(WHAT YOU SHOULD DO) What lines below include the string "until"? Pick them out and copy them.

Data excerpts:
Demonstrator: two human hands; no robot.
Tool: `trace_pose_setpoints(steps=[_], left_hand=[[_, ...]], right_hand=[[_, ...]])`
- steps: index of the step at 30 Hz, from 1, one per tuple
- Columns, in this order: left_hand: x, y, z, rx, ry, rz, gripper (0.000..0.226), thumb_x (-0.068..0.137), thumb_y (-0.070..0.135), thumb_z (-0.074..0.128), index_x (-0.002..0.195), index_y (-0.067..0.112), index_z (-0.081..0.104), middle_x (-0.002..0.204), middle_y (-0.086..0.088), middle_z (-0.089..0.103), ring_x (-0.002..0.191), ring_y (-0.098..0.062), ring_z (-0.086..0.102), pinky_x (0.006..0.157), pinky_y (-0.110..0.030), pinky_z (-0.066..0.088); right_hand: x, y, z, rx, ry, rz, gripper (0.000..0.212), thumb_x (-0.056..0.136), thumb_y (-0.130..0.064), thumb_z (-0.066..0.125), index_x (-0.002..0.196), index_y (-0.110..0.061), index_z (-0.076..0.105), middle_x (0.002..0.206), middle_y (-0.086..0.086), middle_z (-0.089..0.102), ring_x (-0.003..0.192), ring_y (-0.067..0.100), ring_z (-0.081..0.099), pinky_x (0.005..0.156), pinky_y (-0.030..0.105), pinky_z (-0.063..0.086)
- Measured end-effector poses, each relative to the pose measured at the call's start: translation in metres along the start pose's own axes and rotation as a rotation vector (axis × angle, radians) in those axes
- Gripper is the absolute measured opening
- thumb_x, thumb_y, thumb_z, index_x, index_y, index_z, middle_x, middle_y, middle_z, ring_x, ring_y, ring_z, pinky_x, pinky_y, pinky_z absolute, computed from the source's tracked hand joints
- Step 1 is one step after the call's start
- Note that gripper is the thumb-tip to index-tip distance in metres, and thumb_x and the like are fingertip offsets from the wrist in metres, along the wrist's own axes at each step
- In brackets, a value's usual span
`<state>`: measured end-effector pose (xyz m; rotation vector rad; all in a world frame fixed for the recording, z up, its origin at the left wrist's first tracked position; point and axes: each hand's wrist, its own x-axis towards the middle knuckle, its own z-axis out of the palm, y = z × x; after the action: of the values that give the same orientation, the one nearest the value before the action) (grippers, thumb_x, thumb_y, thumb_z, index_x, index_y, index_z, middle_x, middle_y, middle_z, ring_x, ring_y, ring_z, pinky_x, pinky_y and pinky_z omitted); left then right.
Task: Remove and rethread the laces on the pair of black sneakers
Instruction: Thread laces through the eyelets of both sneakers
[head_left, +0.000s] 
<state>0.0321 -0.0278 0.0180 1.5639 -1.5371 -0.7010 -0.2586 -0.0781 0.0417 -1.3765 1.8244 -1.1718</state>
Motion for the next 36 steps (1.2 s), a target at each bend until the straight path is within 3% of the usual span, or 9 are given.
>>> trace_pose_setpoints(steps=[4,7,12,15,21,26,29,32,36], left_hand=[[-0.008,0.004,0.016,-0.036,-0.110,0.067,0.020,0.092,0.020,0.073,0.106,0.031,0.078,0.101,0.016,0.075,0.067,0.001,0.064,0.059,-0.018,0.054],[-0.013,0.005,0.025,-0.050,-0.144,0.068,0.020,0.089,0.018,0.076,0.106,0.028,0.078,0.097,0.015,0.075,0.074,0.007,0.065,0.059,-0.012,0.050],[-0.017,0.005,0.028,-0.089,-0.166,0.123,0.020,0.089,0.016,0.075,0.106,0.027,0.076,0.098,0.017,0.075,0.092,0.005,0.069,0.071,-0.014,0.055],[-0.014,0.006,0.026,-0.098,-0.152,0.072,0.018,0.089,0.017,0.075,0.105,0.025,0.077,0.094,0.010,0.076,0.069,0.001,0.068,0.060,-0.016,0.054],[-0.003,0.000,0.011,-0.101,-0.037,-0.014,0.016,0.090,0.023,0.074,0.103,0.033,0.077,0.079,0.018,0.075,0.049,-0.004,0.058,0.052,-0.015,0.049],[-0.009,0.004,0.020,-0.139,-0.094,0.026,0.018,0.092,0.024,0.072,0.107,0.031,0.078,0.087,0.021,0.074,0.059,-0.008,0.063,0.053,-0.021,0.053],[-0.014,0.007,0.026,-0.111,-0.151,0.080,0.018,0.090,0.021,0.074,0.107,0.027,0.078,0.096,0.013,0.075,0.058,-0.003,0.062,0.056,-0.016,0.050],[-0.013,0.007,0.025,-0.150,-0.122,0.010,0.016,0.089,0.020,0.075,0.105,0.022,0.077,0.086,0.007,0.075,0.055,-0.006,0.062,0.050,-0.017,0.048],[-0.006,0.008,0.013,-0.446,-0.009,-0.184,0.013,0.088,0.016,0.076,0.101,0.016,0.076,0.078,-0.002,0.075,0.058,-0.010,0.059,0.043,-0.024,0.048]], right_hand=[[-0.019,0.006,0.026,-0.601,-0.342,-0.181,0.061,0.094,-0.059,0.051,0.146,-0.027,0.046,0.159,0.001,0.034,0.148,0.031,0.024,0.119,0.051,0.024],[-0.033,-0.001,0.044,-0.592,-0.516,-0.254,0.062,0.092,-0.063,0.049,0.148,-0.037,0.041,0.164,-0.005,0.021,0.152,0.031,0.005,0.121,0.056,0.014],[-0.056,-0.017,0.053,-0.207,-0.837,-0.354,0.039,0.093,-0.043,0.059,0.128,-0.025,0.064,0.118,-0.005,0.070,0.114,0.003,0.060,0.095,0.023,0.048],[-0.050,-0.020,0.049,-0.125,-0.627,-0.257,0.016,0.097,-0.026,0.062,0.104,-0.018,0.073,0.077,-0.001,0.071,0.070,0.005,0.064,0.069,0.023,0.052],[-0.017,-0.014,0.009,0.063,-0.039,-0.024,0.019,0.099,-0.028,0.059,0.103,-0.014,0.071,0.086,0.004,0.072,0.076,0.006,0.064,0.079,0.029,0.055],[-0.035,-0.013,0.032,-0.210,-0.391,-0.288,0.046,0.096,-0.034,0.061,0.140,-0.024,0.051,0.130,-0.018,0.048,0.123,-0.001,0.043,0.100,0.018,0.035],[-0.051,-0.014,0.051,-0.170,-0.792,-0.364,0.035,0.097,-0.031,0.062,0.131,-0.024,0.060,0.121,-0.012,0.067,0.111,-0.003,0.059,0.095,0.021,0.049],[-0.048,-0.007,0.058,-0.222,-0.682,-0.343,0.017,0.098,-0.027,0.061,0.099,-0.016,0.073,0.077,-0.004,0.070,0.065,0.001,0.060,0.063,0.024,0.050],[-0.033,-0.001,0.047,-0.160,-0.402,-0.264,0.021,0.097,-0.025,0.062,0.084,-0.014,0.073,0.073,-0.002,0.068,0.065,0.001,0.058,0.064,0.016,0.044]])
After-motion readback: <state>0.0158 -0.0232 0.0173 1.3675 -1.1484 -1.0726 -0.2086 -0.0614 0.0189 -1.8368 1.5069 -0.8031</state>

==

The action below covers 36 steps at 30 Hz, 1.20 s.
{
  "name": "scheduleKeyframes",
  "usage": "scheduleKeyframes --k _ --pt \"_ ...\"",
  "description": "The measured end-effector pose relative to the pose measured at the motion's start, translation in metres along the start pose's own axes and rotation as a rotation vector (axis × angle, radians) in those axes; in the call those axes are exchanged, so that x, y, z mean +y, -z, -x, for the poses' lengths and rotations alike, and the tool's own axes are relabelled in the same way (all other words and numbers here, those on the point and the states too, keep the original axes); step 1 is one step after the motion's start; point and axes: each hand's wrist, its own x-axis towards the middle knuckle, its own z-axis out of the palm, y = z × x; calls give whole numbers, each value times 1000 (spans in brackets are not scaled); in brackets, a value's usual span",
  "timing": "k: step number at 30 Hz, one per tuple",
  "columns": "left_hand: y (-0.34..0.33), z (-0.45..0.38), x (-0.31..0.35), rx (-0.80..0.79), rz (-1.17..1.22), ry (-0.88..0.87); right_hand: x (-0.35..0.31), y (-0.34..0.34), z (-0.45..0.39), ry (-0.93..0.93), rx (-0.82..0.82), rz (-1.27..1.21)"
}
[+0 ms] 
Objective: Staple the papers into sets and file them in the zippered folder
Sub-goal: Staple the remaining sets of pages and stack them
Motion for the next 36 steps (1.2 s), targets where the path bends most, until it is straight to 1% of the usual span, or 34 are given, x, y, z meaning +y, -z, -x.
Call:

(SOLUTION TO THE PROBLEM)
Motion for the next 36 steps (1.2 s), a target at each bend until the straight path is within 3% of the usual span, or 9 are given.
Motion for the next 36 steps (1.2 s), targets where the path bends most, until it is straight to 1% of the usual span, or 34 are given, x, y, z meaning +y, -z, -x.

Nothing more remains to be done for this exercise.